WHAT IS REQUIRED: Find the line in the material below that contains "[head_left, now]", then give it again, with all later lines, exactly as shown.

GIVEN INFORMATION:
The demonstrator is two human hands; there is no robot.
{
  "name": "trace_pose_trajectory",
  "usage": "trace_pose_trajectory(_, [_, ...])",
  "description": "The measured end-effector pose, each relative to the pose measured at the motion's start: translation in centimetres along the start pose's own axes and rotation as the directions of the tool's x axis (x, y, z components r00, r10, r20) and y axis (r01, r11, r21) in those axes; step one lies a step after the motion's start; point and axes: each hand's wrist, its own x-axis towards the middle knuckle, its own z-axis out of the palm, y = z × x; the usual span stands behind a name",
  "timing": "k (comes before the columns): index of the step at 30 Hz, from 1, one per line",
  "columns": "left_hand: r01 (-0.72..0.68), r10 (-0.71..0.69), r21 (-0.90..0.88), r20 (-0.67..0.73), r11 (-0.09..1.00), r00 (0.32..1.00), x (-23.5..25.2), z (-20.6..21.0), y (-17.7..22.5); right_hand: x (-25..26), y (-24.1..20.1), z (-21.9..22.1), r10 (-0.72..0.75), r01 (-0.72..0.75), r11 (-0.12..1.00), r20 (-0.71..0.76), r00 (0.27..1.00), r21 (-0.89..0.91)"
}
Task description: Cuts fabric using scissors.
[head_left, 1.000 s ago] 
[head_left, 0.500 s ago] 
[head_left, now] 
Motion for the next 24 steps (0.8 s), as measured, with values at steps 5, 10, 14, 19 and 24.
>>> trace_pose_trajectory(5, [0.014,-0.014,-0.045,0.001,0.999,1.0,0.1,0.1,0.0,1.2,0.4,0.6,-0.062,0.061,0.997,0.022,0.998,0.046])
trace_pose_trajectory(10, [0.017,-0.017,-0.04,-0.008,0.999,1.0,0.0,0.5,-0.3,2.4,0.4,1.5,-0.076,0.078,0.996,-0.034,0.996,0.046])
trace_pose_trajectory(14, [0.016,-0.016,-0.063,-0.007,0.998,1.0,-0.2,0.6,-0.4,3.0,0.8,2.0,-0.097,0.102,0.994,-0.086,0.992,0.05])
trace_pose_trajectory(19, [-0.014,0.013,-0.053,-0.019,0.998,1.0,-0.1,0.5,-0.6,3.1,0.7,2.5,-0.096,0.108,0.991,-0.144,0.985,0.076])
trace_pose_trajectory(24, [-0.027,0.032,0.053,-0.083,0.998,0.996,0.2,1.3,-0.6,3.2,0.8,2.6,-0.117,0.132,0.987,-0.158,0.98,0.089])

OUTPUT OF THE TASK:
[head_left, now] 
Motion for the next 24 steps (0.8 s), as measured, with values at steps 5, 10, 14, 19 and 24.
>>> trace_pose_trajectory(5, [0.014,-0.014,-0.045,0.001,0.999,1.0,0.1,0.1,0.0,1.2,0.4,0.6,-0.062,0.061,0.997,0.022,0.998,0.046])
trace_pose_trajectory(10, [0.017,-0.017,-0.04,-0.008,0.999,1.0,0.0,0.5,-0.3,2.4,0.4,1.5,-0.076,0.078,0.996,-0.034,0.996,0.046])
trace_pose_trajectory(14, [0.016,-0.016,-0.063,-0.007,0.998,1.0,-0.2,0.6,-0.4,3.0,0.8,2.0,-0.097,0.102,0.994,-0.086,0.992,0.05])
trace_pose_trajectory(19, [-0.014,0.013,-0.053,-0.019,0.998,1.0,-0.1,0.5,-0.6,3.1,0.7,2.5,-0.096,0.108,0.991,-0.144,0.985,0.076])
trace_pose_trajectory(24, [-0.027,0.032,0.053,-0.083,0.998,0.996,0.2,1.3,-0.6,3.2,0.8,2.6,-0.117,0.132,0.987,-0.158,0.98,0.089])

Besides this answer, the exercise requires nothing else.